[Dataset entries]

**********

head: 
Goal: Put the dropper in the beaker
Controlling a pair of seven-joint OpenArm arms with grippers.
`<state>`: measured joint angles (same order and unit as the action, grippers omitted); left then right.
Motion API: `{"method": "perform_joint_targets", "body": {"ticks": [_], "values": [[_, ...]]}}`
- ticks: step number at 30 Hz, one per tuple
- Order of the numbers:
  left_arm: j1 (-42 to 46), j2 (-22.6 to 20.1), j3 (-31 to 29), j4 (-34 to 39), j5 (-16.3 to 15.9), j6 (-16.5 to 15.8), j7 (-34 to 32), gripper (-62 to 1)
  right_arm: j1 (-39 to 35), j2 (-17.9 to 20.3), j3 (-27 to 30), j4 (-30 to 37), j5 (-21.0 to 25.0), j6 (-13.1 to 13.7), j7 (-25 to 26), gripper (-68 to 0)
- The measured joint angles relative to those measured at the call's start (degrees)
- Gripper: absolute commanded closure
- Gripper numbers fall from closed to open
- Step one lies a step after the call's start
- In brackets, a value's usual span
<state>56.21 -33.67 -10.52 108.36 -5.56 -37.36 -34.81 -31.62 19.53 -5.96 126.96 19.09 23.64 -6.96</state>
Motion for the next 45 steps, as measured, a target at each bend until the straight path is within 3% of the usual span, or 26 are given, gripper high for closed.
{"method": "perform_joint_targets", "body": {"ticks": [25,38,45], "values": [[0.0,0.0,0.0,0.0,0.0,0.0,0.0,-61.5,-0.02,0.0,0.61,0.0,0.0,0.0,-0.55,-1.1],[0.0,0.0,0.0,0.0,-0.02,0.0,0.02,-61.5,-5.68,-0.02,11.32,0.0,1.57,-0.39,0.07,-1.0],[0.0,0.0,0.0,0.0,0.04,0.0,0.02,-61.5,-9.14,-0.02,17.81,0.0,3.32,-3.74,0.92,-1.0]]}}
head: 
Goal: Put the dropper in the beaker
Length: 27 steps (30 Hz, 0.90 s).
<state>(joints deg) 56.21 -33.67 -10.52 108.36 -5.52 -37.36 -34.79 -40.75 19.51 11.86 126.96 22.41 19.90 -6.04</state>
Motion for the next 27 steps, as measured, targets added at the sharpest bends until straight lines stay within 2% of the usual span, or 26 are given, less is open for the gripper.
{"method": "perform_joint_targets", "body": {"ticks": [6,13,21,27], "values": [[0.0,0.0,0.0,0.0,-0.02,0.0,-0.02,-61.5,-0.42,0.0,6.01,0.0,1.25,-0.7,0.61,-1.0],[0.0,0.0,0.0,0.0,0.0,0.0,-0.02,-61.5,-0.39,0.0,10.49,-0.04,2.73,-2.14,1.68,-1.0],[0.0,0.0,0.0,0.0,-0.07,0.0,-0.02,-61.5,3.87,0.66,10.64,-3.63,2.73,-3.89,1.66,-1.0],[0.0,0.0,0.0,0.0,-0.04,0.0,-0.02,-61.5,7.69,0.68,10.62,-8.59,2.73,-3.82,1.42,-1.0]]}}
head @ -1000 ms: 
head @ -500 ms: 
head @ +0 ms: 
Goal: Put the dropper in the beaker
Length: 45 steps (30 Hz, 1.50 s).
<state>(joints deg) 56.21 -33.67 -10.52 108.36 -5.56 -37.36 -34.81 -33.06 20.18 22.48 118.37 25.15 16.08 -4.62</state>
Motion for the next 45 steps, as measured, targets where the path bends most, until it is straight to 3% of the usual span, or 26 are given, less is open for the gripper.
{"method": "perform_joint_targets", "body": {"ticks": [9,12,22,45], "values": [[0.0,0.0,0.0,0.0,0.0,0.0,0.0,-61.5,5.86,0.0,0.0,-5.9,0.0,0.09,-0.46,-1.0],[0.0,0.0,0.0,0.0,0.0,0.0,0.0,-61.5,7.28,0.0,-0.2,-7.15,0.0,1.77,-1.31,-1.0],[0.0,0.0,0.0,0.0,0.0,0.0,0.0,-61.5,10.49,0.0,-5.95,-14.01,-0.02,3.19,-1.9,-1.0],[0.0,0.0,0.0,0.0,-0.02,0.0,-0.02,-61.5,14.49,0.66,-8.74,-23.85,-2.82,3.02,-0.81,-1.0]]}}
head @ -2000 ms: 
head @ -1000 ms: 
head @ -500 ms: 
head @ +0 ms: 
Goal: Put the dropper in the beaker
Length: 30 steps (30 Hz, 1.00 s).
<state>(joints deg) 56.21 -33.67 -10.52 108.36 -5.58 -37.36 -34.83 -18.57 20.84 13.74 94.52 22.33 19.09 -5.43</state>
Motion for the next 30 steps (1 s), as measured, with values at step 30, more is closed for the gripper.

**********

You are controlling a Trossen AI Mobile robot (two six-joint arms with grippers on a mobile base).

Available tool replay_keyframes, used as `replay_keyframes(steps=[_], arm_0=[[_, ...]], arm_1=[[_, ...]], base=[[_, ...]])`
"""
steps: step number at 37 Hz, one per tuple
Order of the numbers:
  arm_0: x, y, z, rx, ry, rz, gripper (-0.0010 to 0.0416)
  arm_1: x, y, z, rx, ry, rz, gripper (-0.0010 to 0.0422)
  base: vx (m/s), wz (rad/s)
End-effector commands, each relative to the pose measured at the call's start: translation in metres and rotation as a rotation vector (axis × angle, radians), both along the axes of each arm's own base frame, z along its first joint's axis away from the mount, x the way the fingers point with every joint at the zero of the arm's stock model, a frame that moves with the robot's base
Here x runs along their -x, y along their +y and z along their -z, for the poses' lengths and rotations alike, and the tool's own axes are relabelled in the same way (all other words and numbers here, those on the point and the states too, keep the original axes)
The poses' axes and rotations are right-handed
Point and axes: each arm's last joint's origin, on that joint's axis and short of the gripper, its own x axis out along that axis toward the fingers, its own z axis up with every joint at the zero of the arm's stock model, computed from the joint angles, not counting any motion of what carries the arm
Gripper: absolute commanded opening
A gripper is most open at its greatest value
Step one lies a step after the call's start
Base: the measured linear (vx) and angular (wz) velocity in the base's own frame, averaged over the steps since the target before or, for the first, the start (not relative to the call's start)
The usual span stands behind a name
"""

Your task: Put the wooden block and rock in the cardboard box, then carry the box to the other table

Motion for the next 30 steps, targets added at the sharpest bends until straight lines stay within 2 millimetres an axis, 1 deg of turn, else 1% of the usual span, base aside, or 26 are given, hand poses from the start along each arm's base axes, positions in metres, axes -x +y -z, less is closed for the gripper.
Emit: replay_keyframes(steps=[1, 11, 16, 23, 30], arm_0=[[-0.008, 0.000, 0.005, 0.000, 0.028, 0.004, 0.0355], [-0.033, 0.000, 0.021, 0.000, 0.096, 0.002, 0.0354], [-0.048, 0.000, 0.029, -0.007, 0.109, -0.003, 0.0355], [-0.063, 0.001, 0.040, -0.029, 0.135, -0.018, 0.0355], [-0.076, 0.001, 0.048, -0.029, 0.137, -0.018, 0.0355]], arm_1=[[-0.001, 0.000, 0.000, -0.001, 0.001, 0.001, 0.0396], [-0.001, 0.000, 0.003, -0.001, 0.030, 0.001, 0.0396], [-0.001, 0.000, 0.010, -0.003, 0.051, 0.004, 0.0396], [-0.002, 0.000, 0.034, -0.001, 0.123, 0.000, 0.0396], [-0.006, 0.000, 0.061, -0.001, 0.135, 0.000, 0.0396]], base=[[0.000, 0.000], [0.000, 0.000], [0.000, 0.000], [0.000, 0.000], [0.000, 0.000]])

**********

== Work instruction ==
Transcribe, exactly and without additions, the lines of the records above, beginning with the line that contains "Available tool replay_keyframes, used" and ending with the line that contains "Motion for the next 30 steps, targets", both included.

== The answer ==
Available tool replay_keyframes, used as `replay_keyframes(steps=[_], arm_0=[[_, ...]], arm_1=[[_, ...]], base=[[_, ...]])`
"""
steps: step number at 37 Hz, one per tuple
Order of the numbers:
  arm_0: x, y, z, rx, ry, rz, gripper (-0.0010 to 0.0416)
  arm_1: x, y, z, rx, ry, rz, gripper (-0.0010 to 0.0422)
  base: vx (m/s), wz (rad/s)
End-effector commands, each relative to the pose measured at the call's start: translation in metres and rotation as a rotation vector (axis × angle, radians), both along the axes of each arm's own base frame, z along its first joint's axis away from the mount, x the way the fingers point with every joint at the zero of the arm's stock model, a frame that moves with the robot's base
Here x runs along their -x, y along their +y and z along their -z, for the poses' lengths and rotations alike, and the tool's own axes are relabelled in the same way (all other words and numbers here, those on the point and the states too, keep the original axes)
The poses' axes and rotations are right-handed
Point and axes: each arm's last joint's origin, on that joint's axis and short of the gripper, its own x axis out along that axis toward the fingers, its own z axis up with every joint at the zero of the arm's stock model, computed from the joint angles, not counting any motion of what carries the arm
Gripper: absolute commanded opening
A gripper is most open at its greatest value
Step one lies a step after the call's start
Base: the measured linear (vx) and angular (wz) velocity in the base's own frame, averaged over the steps since the target before or, for the first, the start (not relative to the call's start)
The usual span stands behind a name
"""

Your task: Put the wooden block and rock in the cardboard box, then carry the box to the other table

Motion for the next 30 steps, targets added at the sharpest bends until straight lines stay within 2 millimetres an axis, 1 deg of turn, else 1% of the usual span, base aside, or 26 are given, hand poses from the start along each arm's base axes, positions in metres, axes -x +y -z, less is closed for the gripper.

The answer to this exercise has been fully stated.